Task directions
Print the listing below a second time, exactly, and omit its images.

Given material
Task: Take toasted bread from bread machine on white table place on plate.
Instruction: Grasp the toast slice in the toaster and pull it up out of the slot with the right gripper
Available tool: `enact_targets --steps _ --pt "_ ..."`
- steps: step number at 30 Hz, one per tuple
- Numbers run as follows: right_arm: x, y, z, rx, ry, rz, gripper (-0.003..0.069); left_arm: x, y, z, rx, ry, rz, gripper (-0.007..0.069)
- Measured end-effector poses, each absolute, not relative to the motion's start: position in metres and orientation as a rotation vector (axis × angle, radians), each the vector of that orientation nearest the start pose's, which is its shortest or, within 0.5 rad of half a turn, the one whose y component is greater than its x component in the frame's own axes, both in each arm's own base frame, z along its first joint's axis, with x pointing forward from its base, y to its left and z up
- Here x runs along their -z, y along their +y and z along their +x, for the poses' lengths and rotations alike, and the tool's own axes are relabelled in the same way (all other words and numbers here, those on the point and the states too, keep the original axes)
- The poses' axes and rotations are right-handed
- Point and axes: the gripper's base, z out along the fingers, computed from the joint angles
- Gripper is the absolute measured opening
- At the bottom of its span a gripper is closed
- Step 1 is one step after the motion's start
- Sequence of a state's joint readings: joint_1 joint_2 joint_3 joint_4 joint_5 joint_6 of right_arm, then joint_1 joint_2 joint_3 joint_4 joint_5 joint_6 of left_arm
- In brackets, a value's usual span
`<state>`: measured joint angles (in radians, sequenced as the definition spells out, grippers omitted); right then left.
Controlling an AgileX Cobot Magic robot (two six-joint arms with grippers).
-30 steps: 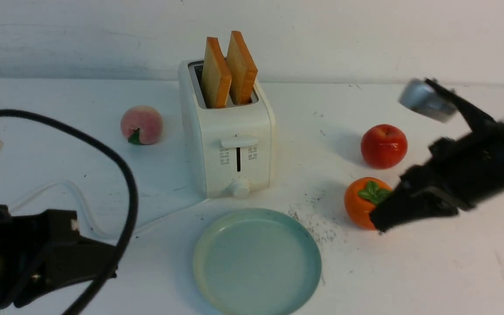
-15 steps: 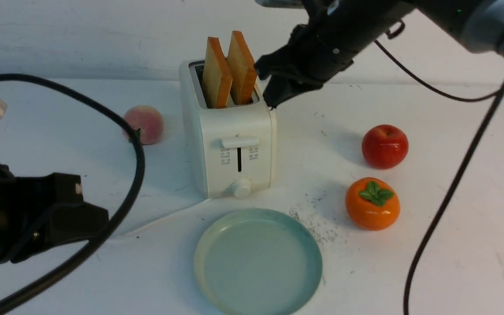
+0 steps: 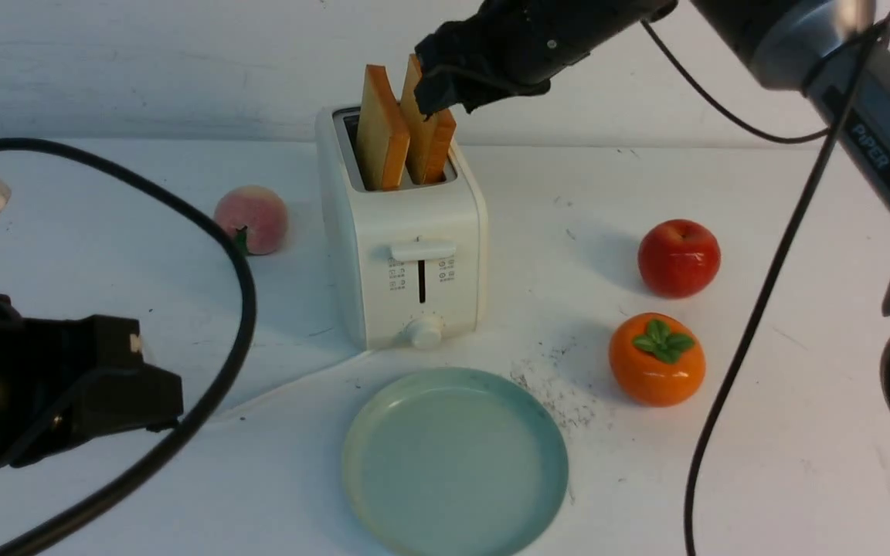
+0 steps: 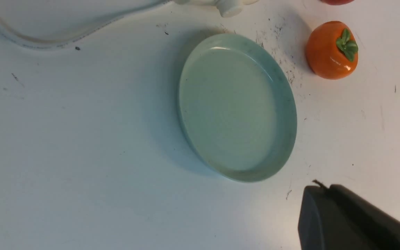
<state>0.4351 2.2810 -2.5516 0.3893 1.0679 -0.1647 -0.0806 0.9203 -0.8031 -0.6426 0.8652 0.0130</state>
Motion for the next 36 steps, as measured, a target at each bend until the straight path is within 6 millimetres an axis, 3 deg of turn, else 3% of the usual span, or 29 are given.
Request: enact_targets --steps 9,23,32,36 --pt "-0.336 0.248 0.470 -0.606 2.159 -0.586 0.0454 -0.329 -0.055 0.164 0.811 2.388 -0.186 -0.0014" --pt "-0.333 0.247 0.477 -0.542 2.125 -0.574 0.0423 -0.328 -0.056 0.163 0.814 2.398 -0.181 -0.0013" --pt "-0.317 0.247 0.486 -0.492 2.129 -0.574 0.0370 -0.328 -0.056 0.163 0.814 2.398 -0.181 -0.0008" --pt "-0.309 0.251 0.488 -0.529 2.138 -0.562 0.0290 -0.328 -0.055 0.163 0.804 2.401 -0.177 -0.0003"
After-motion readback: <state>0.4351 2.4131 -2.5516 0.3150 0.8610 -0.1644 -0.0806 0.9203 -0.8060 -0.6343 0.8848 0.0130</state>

Answer area
Task: Take toasted bread from bread machine on white table place on plate.
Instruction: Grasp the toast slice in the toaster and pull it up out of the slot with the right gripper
Available tool: `enact_targets --steps _ --pt "_ ..."`
- steps: step number at 30 Hz, one per tuple
- Numbers run as follows: right_arm: x, y, z, rx, ry, rz, gripper (-0.003..0.069); left_arm: x, y, z, rx, ry, rz, gripper (-0.007..0.069)
- Measured end-effector poses, each absolute, not relative to the motion's start: position in metres and orientation as a rotation vector (axis × angle, radians), each the vector of that orientation nearest the start pose's, which is its shortest or, within 0.5 rad of half a turn, the one whose y component is greater than its x component in the frame's own axes, both in each arm's own base frame, z along its first joint's axis, with x pointing forward from its base, y to its left and z up
- Here x runs along their -z, y along their +y and z along their +x, for the poses' lengths and rotations alike, and the tool's own axes are relabelled in the same way (all other words and numbers here, those on the point and the states too, keep the original axes)
- The poses' axes and rotations are right-handed
- Point and axes: the gripper's base, z out along the fingers, computed from the joint angles
- Gripper is the absolute measured opening
- At the bottom of its span a gripper is closed
- Step 1 is one step after the motion's start
- Sequence of a state's joint readings: joint_1 joint_2 joint_3 joint_4 joint_5 joint_6 of right_arm, then joint_1 joint_2 joint_3 joint_4 joint_5 joint_6 of left_arm
- In brackets, a value's usual span
`<state>`: measured joint angles (in radians, sequenced as the definition spells out, grippers omitted); right then left.
Controlling an AgileX Cobot Magic robot (two six-joint arms with grippers).
-30 steps: 
-15 steps: 
+0 steps: 
+0 steps: 
<state>0.4351 2.2810 -2.5516 0.3893 1.0679 -0.1647 -0.0806 0.9203 -0.8031 -0.6426 0.8652 0.0130</state>
Motion for the next 36 steps, as measured, a target at each bend until the straight path is within 6 millimetres an axis, 3 deg of turn, else 3% of the usual span, or 29 are given.
Request: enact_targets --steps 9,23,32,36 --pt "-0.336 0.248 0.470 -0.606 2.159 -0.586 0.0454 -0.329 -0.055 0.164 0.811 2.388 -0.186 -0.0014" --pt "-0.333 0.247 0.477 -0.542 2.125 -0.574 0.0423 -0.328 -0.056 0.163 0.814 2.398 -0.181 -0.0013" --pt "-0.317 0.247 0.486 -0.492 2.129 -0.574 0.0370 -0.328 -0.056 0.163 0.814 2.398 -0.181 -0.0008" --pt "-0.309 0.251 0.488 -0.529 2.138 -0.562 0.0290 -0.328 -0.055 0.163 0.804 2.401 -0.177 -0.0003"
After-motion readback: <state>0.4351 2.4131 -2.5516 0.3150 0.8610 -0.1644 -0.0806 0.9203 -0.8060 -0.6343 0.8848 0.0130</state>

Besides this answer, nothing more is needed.